Chen Wenjin, Schmidt Cristina, Parashar Manish, Reiss Michael, Foran David J
Center for Biomedical Imaging & Informatics, UMDNJ-Robert Wood Johnson Medical School.
Cancer Inform. 2007 Jun 6;2:373-88.
Tissue microarray technology (TMA) is a relatively new approach for efficiently and economically assessing protein and gene expression across large ensembles of tissue specimens. Tissue microarray technology holds great potential for reducing the time and cost associated with conducting research in tissue banking, proteomics, and outcome studies. However, the sheer volume of images and other data generated from even limited studies involving tissue microarrays quickly approach the processing capacity and resources of a division or department. This challenge is compounded by the fact that large-scale projects in several areas of modern research rely upon multi-institutional efforts in which investigators and resources are spread out over multiple campuses, cities, and states. To address some of the data management issues several leading institutions have begun to develop their own "in-house" systems, independently, but such data will be only minimally useful if it isn't accessible to others in the scientific community. Investigators at different institutions studying the same or related disorders might benefit from the synergy of sharing results. To facilitate sharing of TMA data across different database implementations, the Technical Standards Committee of the Association for Pathology Informatics organized workshops in efforts to establish a standardized TMA data exchange specification. The focus of our research does not relate to the establishment of standards for exchange, but rather builds on these efforts and concentrates on the design, development and deployment of a decentralized collaboratory for the unsupervised characterization, and seamless and secure discovery and sharing of TMA data. Specifically, we present a self-organizing, peer-to-peer indexing and discovery infrastructure for quantitatively assessing digitized TMA's. The system utilizes a novel, optimized decentralized search engine that supports flexible querying, while guaranteeing that once information has been stored in the system, it will be found with bounded costs.
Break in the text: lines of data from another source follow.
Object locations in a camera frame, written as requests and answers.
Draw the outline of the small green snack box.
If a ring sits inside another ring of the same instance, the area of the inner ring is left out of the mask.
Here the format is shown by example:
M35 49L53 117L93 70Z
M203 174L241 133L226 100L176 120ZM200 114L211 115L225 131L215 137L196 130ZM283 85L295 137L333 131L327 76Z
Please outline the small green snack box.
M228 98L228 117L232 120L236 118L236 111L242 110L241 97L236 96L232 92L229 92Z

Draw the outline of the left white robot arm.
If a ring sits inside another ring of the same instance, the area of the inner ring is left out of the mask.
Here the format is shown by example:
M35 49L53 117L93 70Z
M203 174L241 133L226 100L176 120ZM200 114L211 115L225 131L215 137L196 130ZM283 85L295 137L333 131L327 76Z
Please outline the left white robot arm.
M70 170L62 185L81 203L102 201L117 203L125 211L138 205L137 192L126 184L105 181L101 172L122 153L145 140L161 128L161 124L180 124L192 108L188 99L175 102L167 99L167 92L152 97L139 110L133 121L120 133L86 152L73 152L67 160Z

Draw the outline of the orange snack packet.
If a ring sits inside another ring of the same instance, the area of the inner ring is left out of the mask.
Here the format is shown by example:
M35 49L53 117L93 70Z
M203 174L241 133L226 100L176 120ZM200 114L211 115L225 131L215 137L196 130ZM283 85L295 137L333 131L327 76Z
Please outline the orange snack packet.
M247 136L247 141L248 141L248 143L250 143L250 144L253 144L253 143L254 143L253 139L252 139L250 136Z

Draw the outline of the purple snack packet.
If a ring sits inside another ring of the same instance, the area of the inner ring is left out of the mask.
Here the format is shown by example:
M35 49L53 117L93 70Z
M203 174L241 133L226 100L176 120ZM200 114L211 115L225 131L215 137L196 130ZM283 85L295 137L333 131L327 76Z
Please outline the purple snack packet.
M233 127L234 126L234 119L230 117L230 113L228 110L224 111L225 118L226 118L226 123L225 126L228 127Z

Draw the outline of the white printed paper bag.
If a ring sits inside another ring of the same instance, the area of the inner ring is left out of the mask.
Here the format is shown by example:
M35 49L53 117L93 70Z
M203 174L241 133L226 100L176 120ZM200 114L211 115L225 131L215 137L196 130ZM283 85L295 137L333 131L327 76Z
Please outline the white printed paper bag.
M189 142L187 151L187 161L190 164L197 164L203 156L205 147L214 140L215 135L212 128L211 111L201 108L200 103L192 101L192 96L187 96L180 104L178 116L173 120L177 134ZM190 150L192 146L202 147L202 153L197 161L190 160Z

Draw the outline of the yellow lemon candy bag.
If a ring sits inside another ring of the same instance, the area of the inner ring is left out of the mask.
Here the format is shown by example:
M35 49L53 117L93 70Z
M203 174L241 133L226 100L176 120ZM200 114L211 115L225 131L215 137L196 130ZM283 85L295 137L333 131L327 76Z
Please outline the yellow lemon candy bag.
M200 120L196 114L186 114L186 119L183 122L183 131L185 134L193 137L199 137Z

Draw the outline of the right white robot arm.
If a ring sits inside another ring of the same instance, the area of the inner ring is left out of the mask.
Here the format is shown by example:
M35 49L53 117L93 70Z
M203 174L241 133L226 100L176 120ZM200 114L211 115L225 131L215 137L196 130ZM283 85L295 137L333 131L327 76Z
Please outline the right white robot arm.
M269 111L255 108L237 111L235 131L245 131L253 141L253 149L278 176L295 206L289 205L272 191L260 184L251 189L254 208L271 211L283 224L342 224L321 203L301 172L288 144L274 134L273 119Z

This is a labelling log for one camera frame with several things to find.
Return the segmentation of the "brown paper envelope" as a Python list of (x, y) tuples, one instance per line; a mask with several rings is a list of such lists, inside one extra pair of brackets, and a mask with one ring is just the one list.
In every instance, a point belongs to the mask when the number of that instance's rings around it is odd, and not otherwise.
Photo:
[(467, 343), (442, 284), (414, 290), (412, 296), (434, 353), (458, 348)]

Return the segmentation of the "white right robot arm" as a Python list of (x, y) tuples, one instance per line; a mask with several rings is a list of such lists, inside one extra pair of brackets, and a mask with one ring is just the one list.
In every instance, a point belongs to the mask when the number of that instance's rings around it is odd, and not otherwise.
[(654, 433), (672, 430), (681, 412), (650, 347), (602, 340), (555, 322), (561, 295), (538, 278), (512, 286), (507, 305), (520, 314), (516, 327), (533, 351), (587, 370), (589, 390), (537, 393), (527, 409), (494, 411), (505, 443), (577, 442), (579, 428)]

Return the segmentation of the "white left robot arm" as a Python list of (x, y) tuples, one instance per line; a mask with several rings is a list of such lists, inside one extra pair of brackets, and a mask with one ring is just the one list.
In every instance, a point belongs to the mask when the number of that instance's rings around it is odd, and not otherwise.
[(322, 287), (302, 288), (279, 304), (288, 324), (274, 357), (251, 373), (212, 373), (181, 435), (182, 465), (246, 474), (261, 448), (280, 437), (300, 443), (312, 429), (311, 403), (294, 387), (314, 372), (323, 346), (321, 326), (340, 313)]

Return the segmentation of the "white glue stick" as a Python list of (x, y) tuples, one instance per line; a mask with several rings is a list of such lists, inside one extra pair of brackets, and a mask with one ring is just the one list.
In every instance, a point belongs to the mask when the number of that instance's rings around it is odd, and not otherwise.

组织微阵列技术(TMA)是一种相对较新的方法,可高效且经济地评估大量组织标本中的蛋白质和基因表达。组织微阵列技术在减少与组织库、蛋白质组学和结果研究相关的研究时间和成本方面具有巨大潜力。然而,即使是涉及组织微阵列的有限研究产生的大量图像和其他数据,也很快接近一个部门或科室的处理能力和资源。现代研究几个领域的大规模项目依赖多机构合作,研究人员和资源分布在多个校区、城市和州,这一事实使这一挑战更加复杂。为了解决一些数据管理问题,几个领先机构已开始独立开发自己的“内部”系统,但如果科学界的其他人无法访问这些数据,那么这些数据的用处将微乎其微。研究相同或相关疾病的不同机构的研究人员可能会从共享结果的协同效应中受益。为了促进跨不同数据库实现的TMA数据共享,病理学信息学协会技术标准委员会组织了研讨会,努力建立标准化的TMA数据交换规范。我们的研究重点并非建立交换标准,而是基于这些努力,专注于设计、开发和部署一个分散式协作平台,用于对TMA数据进行无监督特征描述、无缝安全地发现和共享。具体而言,我们提出了一种用于定量评估数字化TMA的自组织、对等索引和发现基础设施。该系统利用一种新颖、优化的分散式搜索引擎,支持灵活查询,同时保证一旦信息存储在系统中,就能以有限成本找到。